:: What needs to be done ::
Count the lines below that contain the word "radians", and reply with that number alone.

Data items
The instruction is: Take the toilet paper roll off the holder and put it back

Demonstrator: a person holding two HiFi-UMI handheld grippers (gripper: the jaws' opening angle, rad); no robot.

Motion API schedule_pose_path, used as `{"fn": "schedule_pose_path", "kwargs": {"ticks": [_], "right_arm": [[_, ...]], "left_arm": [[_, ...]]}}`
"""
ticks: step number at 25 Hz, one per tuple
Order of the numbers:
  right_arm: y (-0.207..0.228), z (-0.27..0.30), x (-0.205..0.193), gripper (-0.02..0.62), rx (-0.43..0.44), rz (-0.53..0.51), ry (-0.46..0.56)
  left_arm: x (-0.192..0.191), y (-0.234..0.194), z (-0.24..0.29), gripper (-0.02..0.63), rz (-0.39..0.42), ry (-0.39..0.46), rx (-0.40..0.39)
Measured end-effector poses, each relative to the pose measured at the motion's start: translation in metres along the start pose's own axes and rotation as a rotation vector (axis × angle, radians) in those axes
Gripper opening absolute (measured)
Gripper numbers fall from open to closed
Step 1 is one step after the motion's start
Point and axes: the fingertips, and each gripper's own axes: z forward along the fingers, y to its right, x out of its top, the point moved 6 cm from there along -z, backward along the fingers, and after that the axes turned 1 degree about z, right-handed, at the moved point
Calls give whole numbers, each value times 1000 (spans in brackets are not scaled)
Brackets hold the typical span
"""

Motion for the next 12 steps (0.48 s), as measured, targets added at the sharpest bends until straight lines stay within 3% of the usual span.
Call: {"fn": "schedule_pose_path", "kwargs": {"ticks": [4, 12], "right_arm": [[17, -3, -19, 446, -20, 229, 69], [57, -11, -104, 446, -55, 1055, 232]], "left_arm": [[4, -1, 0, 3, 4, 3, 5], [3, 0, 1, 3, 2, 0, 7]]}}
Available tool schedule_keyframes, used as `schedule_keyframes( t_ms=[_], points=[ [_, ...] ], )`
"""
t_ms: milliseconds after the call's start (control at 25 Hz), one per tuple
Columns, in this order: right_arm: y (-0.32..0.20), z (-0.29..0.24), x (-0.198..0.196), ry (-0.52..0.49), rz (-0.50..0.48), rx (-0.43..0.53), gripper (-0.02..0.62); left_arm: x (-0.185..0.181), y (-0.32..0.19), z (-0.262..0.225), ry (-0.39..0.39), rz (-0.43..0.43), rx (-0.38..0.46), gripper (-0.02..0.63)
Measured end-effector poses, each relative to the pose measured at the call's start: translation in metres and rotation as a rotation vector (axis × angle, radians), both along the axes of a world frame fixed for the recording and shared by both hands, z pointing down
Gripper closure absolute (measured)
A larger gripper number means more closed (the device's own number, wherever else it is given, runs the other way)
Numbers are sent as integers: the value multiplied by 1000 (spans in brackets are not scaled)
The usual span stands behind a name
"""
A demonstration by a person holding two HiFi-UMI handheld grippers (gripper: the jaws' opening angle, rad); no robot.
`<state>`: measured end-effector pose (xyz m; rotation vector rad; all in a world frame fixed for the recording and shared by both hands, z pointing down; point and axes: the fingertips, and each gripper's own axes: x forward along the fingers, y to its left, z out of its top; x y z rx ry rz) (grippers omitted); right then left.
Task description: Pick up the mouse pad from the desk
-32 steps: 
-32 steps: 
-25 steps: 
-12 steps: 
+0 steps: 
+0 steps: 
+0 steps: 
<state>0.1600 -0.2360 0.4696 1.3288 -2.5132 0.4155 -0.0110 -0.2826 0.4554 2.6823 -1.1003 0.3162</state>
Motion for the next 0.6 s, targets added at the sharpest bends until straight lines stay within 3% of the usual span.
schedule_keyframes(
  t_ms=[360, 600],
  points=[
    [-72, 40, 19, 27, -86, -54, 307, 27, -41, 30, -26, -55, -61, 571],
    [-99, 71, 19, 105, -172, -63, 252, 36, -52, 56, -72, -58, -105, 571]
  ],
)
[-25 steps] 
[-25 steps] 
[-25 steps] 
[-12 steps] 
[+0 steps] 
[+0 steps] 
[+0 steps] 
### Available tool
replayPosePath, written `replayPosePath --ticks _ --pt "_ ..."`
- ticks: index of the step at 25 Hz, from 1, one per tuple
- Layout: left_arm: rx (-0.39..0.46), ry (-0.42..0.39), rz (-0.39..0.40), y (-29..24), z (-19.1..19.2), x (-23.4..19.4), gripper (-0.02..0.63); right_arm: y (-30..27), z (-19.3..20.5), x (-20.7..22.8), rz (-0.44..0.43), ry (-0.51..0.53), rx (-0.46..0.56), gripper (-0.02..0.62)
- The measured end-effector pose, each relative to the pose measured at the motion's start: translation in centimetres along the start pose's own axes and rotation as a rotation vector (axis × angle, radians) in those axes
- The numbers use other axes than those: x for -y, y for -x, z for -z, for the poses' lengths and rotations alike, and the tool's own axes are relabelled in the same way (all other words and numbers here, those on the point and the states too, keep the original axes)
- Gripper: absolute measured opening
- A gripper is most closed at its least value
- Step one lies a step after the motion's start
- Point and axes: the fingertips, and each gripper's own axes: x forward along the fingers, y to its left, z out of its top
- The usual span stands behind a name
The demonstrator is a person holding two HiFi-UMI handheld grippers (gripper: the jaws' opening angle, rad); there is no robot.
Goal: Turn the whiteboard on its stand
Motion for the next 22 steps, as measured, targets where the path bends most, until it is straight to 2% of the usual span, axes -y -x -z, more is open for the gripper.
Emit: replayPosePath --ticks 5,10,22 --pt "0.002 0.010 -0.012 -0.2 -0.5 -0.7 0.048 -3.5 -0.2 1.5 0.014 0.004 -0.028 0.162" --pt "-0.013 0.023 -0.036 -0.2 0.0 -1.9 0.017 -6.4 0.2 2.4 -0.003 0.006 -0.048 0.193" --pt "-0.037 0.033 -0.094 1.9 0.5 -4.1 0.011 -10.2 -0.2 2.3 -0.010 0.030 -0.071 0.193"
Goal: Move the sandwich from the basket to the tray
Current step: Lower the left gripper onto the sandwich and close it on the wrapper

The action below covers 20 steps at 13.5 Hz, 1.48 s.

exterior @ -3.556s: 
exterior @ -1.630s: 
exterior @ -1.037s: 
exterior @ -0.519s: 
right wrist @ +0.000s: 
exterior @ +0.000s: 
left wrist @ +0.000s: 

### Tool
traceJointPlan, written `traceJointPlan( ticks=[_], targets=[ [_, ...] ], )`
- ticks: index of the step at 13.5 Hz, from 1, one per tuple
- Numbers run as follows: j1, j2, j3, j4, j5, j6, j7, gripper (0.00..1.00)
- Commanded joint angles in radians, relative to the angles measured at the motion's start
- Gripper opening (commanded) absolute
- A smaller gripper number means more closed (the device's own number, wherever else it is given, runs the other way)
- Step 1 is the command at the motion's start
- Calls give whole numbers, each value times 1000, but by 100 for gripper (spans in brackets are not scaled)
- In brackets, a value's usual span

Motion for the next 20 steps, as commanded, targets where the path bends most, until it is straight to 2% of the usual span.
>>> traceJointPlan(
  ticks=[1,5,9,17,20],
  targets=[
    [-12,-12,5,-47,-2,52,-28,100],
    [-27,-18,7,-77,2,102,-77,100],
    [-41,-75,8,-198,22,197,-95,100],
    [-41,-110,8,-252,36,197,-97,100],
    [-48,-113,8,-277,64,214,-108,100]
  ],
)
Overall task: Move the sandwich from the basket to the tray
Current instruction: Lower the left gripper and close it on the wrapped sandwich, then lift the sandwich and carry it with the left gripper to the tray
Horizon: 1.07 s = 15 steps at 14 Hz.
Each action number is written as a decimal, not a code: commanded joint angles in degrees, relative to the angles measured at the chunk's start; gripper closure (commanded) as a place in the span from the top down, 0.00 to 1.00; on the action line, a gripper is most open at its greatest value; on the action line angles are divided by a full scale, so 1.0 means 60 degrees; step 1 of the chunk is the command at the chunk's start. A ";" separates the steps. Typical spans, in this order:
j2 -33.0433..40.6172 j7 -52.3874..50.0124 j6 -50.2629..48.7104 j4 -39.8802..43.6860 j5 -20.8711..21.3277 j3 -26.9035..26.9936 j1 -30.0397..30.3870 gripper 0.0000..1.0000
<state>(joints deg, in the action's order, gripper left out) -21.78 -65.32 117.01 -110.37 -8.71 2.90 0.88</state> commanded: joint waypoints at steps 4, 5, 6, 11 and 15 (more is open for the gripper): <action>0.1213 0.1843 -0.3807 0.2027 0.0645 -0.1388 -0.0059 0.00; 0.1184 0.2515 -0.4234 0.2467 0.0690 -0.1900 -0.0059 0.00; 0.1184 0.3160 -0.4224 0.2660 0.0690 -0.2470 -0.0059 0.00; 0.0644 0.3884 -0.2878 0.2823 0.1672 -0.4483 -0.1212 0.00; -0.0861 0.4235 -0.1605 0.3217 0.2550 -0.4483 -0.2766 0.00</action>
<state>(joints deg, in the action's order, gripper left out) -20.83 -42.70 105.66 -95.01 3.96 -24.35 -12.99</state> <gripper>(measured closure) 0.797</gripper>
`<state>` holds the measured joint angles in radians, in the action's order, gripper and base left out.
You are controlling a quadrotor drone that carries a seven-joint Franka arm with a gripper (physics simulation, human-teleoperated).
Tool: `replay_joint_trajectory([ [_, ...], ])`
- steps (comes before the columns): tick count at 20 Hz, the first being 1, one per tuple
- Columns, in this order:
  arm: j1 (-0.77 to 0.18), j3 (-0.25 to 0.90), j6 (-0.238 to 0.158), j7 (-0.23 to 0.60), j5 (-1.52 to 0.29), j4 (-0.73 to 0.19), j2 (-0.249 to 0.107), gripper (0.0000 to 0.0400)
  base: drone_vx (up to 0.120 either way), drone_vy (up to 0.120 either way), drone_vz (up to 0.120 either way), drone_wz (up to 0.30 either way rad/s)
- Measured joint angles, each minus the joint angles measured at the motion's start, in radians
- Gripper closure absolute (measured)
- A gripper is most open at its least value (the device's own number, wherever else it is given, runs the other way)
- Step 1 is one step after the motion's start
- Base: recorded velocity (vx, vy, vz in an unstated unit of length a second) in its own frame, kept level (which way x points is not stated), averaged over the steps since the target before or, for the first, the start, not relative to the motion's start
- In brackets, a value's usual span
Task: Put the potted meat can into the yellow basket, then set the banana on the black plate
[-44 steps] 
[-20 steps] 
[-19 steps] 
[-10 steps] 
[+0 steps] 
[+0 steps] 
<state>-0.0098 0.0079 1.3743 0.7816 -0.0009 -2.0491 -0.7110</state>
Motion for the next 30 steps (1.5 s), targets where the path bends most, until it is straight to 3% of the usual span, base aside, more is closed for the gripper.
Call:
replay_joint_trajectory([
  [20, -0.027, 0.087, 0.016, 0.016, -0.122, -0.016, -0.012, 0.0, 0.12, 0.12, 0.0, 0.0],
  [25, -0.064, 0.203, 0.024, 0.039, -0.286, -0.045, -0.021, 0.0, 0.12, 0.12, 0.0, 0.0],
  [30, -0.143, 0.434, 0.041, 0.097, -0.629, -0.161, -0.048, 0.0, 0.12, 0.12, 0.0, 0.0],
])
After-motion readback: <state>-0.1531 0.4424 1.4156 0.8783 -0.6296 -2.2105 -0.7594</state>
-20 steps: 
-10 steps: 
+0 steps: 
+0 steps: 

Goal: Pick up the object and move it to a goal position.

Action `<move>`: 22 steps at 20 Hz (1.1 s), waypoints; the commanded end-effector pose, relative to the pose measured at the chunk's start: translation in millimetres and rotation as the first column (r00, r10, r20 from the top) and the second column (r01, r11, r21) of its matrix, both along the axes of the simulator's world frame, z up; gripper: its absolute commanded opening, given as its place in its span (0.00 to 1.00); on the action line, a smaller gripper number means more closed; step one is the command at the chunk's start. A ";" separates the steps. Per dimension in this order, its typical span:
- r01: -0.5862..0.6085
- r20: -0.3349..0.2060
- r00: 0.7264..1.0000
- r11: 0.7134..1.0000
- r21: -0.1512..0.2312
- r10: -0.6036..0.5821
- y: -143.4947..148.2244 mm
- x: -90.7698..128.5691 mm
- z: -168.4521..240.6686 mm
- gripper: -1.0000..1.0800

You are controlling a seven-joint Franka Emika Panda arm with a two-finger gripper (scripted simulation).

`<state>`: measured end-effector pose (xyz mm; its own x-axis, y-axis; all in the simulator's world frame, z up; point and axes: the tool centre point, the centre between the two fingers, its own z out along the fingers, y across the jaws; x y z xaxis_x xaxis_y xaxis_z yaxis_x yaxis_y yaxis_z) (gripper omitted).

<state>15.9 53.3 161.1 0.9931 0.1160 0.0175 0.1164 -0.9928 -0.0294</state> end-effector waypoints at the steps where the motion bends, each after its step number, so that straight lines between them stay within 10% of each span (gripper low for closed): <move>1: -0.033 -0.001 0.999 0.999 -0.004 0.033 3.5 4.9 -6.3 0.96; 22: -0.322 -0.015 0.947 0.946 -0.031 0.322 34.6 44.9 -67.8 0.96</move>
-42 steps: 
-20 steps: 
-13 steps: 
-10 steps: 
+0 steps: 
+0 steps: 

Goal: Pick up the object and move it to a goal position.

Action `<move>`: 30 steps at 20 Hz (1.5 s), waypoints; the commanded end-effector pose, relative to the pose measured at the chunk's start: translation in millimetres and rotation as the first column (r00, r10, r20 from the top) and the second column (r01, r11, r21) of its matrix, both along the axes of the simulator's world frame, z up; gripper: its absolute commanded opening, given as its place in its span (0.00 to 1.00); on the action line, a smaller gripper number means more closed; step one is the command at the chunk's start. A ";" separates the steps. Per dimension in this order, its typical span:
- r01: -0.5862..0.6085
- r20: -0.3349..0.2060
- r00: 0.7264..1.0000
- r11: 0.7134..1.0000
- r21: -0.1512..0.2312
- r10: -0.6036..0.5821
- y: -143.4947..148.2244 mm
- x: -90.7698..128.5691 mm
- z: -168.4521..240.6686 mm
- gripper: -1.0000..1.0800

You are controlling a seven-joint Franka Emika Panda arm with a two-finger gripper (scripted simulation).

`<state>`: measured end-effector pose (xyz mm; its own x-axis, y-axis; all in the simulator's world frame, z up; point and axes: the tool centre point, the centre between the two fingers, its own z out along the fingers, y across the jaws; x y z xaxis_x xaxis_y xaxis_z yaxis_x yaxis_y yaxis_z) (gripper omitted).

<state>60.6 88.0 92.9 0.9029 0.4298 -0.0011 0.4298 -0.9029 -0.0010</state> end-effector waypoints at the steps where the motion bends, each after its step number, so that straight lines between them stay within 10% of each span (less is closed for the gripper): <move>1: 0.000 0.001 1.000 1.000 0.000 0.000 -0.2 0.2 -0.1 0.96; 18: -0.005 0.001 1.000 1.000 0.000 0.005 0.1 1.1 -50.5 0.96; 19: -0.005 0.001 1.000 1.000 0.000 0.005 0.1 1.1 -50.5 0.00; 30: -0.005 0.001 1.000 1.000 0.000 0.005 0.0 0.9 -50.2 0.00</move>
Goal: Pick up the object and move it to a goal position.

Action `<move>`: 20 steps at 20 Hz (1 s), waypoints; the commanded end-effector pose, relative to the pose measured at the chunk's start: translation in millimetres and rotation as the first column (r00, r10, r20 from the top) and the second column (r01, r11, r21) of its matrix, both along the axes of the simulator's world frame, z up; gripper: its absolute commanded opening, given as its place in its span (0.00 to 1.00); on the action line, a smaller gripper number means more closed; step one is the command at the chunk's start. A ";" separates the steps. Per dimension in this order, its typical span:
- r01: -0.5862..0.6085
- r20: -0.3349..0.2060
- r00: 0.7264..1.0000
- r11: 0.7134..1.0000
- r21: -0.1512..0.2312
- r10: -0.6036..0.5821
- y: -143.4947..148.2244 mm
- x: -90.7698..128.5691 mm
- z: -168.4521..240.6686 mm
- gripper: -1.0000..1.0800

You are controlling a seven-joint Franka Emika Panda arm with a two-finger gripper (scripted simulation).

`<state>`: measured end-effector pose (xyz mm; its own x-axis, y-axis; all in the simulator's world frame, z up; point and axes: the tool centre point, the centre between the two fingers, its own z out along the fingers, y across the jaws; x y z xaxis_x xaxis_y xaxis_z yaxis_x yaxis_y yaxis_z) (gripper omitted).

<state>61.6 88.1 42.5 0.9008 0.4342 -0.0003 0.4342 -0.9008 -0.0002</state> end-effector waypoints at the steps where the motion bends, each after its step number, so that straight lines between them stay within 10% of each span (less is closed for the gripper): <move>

:: Solution to the exercise ::
6